- O cessar-fogo entre Irã e EUA, já de um mês, enfrenta nova crise após ataques com mísseis iranianos miraarem os Emirados Árabes Unidos; Washington afirma que a trégua permanece, apesar da escalada.
- Nos últimos dois dias, o Irã teria causado danos a navios no Golfo e Teerã divulgou mapa ampliando áreas sob controle, aumentando o risco para o trânsito no estreito de Hormuz.
- Os Estados Unidos disseram ter destruído seis barcos iranianos, além de mísseis lançados e drones; Navios comerciais são incentivados a transitar pelo estreito, numa operação temporária.
- O porta-voz do parlamento iraniano classificou a continuidade da tensão como insustentável para os EUA; Teerã nega que as travessias tenham ocorrido e acusa ataques a civis.
- Diplomacia facilitada pelo Paquistão continua, com uma proposta de paz iraniana em 14 pontos apresentada aos EUA; Islamabad aponta progresso e redução de lacunas, embora sem resultados formais até o momento.
O cessar-fogo entre Irã e EUA, vigente há um mês, entrou em nova crise após ataques de mísseis iranianos contra os Emirados Árabes Unidos. A coalizão tenta manter o estreito de Hormuz aberto, como parte de operações de reabertura do corredor marítimo.
O confronto ocorreu em meio a uma escalada de violência recente. O Irã afirma ter resposta militar ao que classifica como adventurismo dos EUA, enquanto Washington mantém a pressão para passagem de navios comerciais pelo estreito.
No último fim de semana, o comando americano informou que derrubou seis barcos iranianos, além de mísseis de cruzeiro e drones, após Trump enviar navios de guerra para orientar petroleiros na região. A operação é apresentada como temporária e não implica fim do cessar-fogo.
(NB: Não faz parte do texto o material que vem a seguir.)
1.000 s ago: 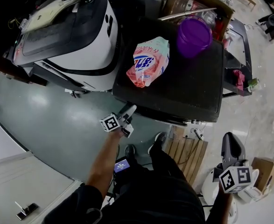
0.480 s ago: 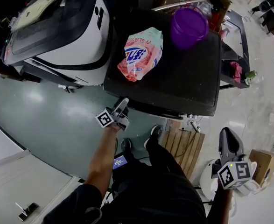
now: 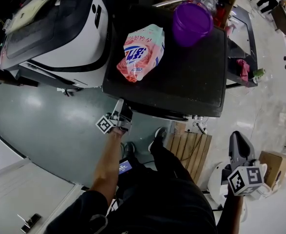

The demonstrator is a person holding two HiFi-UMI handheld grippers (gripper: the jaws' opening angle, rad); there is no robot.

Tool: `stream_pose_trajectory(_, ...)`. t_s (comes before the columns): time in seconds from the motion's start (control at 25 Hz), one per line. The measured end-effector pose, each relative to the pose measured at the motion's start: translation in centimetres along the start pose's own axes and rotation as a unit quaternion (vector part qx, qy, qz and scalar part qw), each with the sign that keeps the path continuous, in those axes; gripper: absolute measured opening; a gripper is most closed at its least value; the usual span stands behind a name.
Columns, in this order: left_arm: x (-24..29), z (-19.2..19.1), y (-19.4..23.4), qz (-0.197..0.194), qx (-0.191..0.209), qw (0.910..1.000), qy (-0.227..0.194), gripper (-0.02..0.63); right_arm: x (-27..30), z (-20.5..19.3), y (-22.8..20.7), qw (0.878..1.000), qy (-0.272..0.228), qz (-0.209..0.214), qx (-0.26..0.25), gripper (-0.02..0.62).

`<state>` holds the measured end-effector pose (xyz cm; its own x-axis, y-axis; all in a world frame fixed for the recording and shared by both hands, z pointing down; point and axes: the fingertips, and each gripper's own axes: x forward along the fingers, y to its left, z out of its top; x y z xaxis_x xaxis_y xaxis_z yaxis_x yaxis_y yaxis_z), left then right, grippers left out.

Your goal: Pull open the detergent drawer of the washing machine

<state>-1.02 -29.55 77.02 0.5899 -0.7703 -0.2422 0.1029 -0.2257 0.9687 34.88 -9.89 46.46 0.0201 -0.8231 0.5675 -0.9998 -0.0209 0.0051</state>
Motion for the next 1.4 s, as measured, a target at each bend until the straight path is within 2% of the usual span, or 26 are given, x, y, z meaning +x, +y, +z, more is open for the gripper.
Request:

Tensão no estreito e impactos globais
O secretário de Defesa dos EUA, Pete Hegseth, reafirmou que o cessar-fogo permanece, mas que vigilância permanece alta. O encontro com a imprensa ocorreu enquanto dezenas de navios aguardavam passagem pelo estreito.
O Parlamento iraniano, representado pelo porta-voz Mohammad Bagher Ghalibaf, afirmou que Washington violou o acordo e que a situação é insustentável para os EUA. Não houve reação oficial imediata de Teerã aos novos relatos de ataques.
O estreito de Hormuz concentra cerca de 20% do petróleo e gás líquidos globais, mas permanece praticamente fechado desde ataques na região, aumentando riscos para o tráfego marítimo e pressões econômicas internacionais. O conflito envolve bloqueios iranianos às portas do país e contra-ataques dos EUA.
Avanços diplomáticos e perspetivas
Como pano de fundo, Washington e Teerã mantêm negociações em Islamabad, com a primeira rodada de contatos presenciais ocorrida no mês anterior. Esforços para novas reuniões ainda não tiveram desfecho concreto.
O Irã apresentou uma proposta de paz de 14 pontos via Paquistão, com provável foco na suspensão de bloqueios e em um novo mecanismo para gerir o estreito. A imprensa iraniana descreve o documento como plano abrangente com implementação em 30 dias, não apenas cessar-fogo.
Um alto funcionário paquistanês envolvido nas negociações informou que as partes teriam reduzido lacunas em vários temas, mantendo o diálogo em curso. O ministério das relações externas iraniano sinalizou avanços, com alerta para evitar entrar em uma armadilha.
A diplomacia permanece em curso, com a mídia estatal iraniana destacando ataques a Emirados na segunda-feira como resposta à atuação militar dos EUA. O mapa apresentado por autoridades iranianas mostra área marítima expandida, incluindo Fujairah e Khor Fakkan, no Golfo de Omã, sobrepondo-se à região do estreito.